Of course, students have to be taught in a developmentally appropriate sequence. They can't study advanced literature before they can read. Or learn applied physics before they master basic algebra. But every student in a particular grade level doesn't learn all subjects at the same rate.

Applying a one-size-fits-all approach to all educational instruction holds students back and prevents them from adapting to real-world challenges, like the current COVID-19 crisis. We are so accustomed to clustering students by age and adhering to strict "grade level" curriculum that we ignore its ineffectiveness.

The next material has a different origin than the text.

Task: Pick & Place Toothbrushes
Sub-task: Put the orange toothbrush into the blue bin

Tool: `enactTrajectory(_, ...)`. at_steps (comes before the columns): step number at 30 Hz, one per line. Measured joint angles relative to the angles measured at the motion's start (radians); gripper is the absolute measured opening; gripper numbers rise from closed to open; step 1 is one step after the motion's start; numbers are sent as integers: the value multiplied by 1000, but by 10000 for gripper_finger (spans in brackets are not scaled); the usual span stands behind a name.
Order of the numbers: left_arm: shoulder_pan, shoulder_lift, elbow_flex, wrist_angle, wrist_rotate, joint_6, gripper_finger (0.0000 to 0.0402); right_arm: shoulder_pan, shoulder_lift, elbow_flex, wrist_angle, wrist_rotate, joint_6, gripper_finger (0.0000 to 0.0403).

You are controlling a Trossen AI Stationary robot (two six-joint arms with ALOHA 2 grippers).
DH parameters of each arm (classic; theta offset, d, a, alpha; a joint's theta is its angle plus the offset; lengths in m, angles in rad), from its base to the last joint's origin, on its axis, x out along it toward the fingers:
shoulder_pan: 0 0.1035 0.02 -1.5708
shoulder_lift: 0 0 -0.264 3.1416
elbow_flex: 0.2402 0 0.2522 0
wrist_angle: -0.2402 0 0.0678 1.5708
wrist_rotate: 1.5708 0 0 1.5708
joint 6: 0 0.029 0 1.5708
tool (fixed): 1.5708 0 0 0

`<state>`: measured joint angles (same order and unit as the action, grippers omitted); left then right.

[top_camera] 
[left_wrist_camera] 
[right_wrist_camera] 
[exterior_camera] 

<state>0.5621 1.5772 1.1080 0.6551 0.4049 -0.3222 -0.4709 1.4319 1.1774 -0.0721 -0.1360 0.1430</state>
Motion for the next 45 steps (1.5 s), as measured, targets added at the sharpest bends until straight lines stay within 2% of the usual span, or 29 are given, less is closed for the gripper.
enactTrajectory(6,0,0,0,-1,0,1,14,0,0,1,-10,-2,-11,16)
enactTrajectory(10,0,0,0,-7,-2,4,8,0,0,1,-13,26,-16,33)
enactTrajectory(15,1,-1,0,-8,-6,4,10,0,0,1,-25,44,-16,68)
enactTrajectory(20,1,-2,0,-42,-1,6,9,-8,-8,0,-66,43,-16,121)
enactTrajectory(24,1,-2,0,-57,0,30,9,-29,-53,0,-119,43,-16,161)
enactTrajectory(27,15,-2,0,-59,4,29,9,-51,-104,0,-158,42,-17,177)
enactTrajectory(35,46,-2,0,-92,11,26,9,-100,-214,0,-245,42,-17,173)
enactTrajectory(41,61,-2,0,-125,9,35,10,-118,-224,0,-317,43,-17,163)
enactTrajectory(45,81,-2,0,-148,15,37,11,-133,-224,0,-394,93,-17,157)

Consider that as many as a third of our country's kindergarten through eighth grade students perform at least one level above their grade in math, according to a recent Johns Hopkins study. Meanwhile, as many as 40 percent of these students are at least one level ahead in reading.

Common Core and other national standards are important benchmarks. But we could help students reach and surpass those goals simply by grouping them according to their abilities, not their ages. Across the country, some schools, like my Mysa School in the District of Columbia and Iowa Big School in Cedar Rapids, Iowa, already do this.

For instance, at one of these schools there might be an eight-year-old who loves Harry Potter books and reads at a sixth-grade level. For reading lessons, she would be grouped with others at the same ability level and challenged with assignments on plot and character development.

But perhaps her math skills aren't as advanced. When it comes time for arithmetic lessons, she would remain clustered with other students at her skill level.

This skill or “mastery” based approach is more effective than grouping students based on age. According to research from the University of Illinois, students in multiage classrooms perform better academically than students of the same, and even higher, abilities in single-age classrooms.

By forcing a factory-model on our education system, we have lost sight of the purpose of school. Our children should be learning the skills, concepts, and ideas that will enable them to be successful in the real world, regardless of their birth year.

This is particularly important now, as we're living through the worst pandemic in 100 years. Schools have an opportunity to use the current crisis as a teachable moment for their students.

All science teachers should be teaching about the novel coronavirus, its biological origin, its spread, and its complications, regardless of when these topics are traditionally covered. All elementary teachers should be explaining the concept of germs and basic body systems in a real-world context. All social studies and history teachers should be discussing the power dynamics between states and the federal government during public health emergencies.

At the Mysa school I direct, we have all students ages 9-16 actively engaged in civics lessons and are covering every single National Council of Social Studies civics standard as they dive into news about COVID-19. We are using this historic moment to teach years' worth of civics standards.

Unfortunately, most schools are still wed to the notion that a child's "grade level" determines the content that they should learn. They're assigning worksheets and packets with the same tired lesson taught every spring to generations of kids that came before them.

This archaic way of grouping students is hurting our children. We're living through a global crisis that will shape their lives forever. How will they grow up to solve the problems of the future if our schools can't adapt?